_Directions_
Repeat the whole listing below with nothing added or dropped.

_Recorded data_
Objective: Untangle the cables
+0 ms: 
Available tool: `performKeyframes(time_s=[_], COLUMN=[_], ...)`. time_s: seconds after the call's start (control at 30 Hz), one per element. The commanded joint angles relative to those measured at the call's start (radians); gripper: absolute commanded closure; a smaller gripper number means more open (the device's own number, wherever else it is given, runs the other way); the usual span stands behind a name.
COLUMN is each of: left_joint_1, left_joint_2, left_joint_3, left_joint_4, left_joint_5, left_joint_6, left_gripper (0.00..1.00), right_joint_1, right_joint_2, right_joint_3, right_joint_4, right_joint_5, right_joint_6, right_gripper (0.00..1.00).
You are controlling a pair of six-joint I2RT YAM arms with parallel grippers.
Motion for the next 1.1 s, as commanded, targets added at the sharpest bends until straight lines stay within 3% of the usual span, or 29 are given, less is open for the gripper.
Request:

_Response to the task_
Objective: Untangle the cables
+0 ms: 
Available tool: `performKeyframes(time_s=[_], COLUMN=[_], ...)`. time_s: seconds after the call's start (control at 30 Hz), one per element. The commanded joint angles relative to those measured at the call's start (radians); gripper: absolute commanded closure; a smaller gripper number means more open (the device's own number, wherever else it is given, runs the other way); the usual span stands behind a name.
COLUMN is each of: left_joint_1, left_joint_2, left_joint_3, left_joint_4, left_joint_5, left_joint_6, left_gripper (0.00..1.00), right_joint_1, right_joint_2, right_joint_3, right_joint_4, right_joint_5, right_joint_6, right_gripper (0.00..1.00).
You are controlling a pair of six-joint I2RT YAM arms with parallel grippers.
Motion for the next 1.1 s, as commanded, targets added at the sharpest bends until straight lines stay within 3% of the usual span, or 29 are given, less is open for the gripper.
Request:

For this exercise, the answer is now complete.